Work request: Repeat exactly the lines from the start of the material below up to and including the "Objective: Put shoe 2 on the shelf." line.
------------------------------
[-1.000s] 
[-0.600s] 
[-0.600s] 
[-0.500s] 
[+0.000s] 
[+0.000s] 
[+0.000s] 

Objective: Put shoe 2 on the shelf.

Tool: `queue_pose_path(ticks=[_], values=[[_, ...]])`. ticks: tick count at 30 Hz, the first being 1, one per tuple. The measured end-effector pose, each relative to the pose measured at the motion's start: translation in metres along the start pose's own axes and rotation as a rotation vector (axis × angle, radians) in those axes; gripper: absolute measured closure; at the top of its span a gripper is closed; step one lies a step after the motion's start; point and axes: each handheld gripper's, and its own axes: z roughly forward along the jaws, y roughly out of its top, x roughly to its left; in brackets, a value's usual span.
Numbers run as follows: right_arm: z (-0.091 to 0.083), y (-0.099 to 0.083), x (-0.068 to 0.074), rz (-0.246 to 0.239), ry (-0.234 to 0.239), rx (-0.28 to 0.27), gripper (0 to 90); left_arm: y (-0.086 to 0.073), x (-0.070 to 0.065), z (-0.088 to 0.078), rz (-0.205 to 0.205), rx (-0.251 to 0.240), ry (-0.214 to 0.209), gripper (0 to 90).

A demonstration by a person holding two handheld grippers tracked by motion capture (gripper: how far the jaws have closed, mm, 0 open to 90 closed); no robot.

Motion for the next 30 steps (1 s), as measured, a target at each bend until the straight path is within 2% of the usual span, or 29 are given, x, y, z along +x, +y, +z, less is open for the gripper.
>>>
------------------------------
Exercise response:
[-1.000s] 
[-0.600s] 
[-0.600s] 
[-0.500s] 
[+0.000s] 
[+0.000s] 
[+0.000s] 

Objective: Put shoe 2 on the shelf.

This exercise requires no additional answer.